ASSIGNMENT:
Restate, exactly as written, the entries below from the line that holds "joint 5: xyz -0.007" through the line that holds "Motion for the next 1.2". Pictures are not part of the copy.
>>>>
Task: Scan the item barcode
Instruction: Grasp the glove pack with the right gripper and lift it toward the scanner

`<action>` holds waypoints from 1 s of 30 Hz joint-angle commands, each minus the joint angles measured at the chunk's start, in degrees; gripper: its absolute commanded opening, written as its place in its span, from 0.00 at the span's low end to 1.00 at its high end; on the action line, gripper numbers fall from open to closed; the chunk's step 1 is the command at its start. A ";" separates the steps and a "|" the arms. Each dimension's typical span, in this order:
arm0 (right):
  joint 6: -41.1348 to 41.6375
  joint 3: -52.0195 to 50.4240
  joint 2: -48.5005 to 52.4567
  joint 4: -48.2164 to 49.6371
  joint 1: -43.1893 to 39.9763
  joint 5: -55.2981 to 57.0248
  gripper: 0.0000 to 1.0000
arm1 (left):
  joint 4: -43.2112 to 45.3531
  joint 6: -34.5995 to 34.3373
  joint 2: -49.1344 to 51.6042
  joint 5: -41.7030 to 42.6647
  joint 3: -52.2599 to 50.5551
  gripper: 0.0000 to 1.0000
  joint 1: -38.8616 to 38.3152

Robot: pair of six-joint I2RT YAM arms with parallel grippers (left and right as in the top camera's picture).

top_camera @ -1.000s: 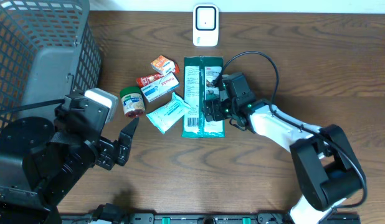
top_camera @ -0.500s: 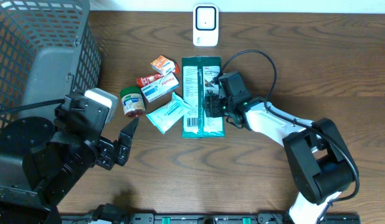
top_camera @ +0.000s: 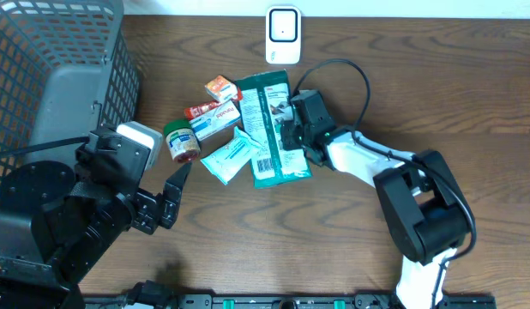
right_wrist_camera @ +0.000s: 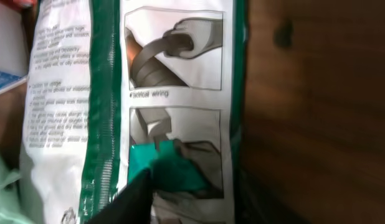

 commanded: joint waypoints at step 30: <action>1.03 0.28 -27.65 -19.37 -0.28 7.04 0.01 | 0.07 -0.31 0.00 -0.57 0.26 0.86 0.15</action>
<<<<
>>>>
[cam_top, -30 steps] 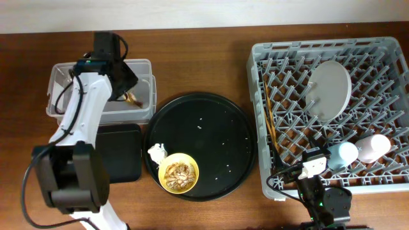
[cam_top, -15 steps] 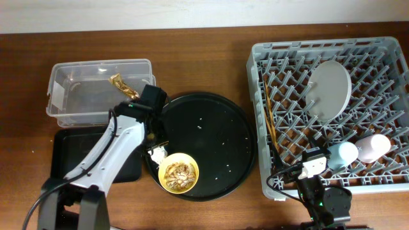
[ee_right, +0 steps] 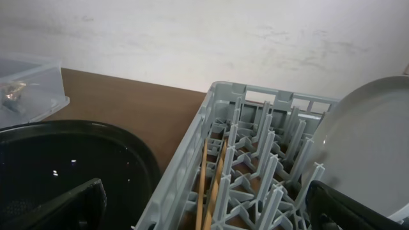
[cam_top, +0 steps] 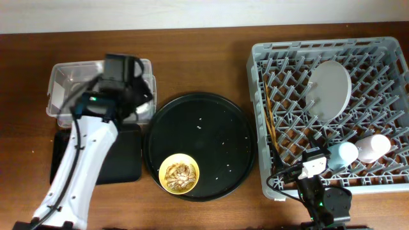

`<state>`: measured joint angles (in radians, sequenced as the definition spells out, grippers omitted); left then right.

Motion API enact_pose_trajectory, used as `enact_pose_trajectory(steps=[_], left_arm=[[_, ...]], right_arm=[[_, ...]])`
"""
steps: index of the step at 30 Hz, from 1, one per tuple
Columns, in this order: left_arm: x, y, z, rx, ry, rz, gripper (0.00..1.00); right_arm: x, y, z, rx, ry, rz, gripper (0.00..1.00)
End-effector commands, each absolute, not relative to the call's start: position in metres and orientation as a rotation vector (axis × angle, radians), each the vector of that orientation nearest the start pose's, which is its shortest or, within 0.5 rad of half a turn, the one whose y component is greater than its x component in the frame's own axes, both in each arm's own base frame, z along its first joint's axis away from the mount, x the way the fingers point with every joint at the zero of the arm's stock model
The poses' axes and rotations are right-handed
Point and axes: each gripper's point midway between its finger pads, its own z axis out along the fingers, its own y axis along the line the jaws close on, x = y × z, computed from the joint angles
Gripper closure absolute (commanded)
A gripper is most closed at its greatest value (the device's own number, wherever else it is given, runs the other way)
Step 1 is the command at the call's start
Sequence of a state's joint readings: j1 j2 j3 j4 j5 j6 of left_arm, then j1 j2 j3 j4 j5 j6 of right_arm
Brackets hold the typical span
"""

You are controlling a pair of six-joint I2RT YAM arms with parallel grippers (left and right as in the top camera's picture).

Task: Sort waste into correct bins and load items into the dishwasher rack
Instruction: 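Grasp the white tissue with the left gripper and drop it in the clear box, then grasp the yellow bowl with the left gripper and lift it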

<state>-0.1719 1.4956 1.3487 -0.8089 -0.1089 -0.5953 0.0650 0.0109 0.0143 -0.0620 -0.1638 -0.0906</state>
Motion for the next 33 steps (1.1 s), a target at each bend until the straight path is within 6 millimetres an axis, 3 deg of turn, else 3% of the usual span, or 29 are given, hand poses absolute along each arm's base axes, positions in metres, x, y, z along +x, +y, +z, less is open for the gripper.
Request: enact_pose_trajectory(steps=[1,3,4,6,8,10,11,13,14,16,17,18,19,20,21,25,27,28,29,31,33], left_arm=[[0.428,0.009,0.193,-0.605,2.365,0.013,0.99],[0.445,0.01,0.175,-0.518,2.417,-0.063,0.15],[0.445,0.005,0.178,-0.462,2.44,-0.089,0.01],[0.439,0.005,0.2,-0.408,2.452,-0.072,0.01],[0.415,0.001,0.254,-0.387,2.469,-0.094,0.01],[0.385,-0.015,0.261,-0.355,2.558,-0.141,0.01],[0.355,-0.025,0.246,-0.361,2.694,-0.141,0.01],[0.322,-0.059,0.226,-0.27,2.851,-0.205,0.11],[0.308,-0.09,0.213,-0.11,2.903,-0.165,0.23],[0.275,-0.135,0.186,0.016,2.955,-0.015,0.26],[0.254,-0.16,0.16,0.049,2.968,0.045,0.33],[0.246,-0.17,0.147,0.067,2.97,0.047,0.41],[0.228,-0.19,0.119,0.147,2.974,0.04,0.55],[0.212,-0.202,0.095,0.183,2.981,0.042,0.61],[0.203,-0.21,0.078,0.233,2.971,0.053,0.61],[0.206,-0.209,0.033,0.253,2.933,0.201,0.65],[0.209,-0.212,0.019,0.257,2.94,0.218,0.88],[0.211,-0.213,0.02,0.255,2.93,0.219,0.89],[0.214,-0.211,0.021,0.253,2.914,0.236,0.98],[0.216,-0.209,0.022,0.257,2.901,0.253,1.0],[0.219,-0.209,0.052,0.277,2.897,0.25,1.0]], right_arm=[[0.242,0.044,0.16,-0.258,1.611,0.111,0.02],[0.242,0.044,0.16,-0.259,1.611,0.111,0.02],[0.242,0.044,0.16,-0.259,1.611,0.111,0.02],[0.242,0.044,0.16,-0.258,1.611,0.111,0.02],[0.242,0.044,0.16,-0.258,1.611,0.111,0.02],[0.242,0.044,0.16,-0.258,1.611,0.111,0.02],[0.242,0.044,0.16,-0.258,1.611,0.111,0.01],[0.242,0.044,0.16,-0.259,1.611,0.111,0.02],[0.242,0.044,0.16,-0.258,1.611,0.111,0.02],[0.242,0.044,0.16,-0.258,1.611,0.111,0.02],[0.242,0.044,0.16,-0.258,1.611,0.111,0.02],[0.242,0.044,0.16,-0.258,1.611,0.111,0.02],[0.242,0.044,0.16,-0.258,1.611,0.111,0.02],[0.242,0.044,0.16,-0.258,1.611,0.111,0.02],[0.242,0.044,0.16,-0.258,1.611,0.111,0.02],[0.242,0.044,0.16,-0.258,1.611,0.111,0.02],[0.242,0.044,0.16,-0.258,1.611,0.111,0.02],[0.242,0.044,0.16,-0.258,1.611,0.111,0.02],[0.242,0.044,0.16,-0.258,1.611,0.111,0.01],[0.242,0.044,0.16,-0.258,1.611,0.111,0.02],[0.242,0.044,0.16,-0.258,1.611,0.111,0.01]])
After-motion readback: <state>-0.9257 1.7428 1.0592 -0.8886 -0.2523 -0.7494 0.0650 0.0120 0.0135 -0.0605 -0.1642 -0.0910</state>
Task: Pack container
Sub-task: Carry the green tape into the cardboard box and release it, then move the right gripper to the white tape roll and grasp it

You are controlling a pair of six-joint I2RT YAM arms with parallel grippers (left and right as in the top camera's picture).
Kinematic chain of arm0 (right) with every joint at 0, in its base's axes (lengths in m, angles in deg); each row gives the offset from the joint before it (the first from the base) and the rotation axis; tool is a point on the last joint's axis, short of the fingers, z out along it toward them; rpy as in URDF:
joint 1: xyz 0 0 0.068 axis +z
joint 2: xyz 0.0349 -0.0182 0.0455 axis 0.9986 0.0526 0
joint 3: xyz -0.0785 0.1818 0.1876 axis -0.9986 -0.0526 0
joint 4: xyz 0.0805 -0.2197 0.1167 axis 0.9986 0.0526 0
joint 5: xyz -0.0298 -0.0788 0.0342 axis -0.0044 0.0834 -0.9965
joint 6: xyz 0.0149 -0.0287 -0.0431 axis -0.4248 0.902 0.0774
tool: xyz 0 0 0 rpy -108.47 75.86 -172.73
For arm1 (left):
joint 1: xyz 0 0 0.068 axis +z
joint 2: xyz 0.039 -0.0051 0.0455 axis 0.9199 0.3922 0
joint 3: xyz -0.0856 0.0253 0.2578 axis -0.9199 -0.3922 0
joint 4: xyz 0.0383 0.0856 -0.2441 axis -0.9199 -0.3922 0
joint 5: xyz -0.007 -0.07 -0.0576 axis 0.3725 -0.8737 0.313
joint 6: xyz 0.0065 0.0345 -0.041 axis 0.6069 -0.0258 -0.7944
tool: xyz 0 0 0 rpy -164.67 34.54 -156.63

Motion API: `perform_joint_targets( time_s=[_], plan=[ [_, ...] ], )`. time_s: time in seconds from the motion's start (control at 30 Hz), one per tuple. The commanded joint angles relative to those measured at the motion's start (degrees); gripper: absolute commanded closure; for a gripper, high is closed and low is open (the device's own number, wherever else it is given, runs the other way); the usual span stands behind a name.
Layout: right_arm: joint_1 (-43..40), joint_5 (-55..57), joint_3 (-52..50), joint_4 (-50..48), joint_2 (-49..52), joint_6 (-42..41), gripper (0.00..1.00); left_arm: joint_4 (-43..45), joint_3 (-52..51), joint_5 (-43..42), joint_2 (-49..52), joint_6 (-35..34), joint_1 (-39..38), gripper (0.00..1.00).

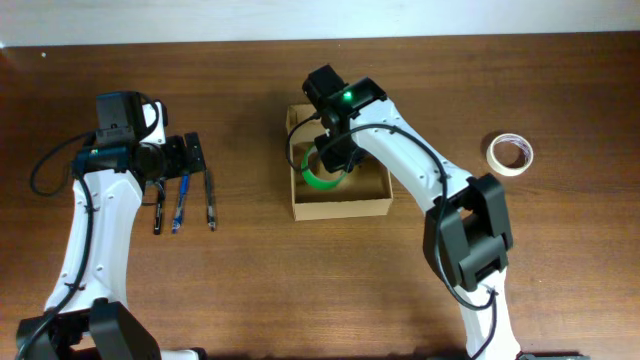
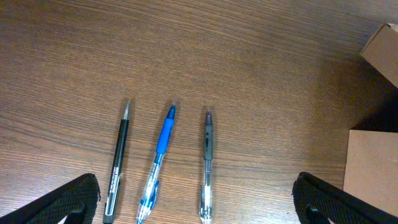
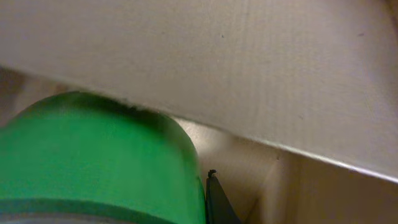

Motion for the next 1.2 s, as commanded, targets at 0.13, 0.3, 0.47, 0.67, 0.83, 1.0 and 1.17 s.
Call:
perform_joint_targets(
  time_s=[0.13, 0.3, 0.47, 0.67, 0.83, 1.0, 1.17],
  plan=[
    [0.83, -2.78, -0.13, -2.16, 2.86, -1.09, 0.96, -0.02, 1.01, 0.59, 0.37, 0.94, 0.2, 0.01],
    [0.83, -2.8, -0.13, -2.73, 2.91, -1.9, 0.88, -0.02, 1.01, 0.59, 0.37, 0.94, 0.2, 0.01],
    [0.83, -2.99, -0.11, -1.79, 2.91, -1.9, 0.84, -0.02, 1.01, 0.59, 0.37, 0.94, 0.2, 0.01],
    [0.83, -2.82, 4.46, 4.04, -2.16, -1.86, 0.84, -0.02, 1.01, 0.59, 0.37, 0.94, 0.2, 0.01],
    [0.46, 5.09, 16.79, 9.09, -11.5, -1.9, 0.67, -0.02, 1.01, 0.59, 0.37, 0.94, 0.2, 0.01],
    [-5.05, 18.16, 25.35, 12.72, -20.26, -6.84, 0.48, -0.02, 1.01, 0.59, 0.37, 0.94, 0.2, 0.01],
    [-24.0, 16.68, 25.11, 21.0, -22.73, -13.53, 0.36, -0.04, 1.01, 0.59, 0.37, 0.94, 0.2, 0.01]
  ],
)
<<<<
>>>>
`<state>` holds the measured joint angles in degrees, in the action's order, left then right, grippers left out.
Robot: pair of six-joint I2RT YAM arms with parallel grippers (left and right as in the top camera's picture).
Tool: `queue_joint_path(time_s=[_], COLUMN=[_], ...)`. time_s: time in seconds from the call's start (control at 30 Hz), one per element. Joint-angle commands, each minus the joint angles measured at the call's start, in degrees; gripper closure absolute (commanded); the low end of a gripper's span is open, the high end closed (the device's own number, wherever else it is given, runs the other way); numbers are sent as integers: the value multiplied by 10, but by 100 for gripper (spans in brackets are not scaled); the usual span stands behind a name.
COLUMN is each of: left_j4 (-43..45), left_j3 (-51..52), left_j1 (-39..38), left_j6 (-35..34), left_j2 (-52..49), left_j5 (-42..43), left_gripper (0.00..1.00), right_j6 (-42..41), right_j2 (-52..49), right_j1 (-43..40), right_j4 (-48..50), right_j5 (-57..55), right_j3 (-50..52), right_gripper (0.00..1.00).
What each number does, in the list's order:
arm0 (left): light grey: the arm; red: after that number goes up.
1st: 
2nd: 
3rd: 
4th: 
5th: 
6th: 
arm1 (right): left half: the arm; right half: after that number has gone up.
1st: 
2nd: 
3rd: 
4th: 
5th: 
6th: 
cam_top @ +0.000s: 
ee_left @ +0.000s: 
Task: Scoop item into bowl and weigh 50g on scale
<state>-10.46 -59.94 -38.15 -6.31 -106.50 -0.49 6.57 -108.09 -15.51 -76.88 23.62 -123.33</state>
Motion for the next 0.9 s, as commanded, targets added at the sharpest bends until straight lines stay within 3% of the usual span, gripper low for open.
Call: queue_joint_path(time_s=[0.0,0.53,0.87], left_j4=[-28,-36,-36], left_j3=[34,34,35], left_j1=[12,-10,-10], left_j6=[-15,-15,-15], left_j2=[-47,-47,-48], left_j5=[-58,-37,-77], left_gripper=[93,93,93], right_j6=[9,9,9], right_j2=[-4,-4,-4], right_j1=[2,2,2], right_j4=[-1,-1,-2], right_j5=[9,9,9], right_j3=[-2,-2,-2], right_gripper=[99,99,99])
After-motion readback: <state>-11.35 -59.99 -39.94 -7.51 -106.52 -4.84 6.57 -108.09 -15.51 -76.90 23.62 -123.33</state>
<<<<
TASK RESPONSE:
joint 5: xyz -0.007 -0.07 -0.0576 axis 0.3725 -0.8737 0.313
joint 6: xyz 0.0065 0.0345 -0.041 axis 0.6069 -0.0258 -0.7944
tool: xyz 0 0 0 rpy -164.67 34.54 -156.63

Motion API: `perform_joint_targets( time_s=[_], plan=[ [_, ...] ], )`. time_s: time in seconds from the motion's start (control at 30 Hz), one per tuple. The commanded joint angles relative to those measured at the motion's start (degrees); gripper: absolute commanded closure; for a gripper, high is closed and low is open (the device's own number, wherever else it is given, runs the other way); the usual span stands behind a name.
Layout: right_arm: joint_1 (-43..40), joint_5 (-55..57), joint_3 (-52..50), joint_4 (-50..48), joint_2 (-49..52), joint_6 (-42..41), gripper (0.00..1.00); left_arm: joint_4 (-43..45), joint_3 (-52..51), joint_5 (-43..42), joint_2 (-49..52), joint_6 (-35..34), joint_1 (-39..38), gripper (0.00..1.00).


Motion for the next 1.2 s, as commanded, targets at 0.13, 0.3, 0.47, 0.67, 0.83, 1.0 and 1.17 s.

That concludes the exercise.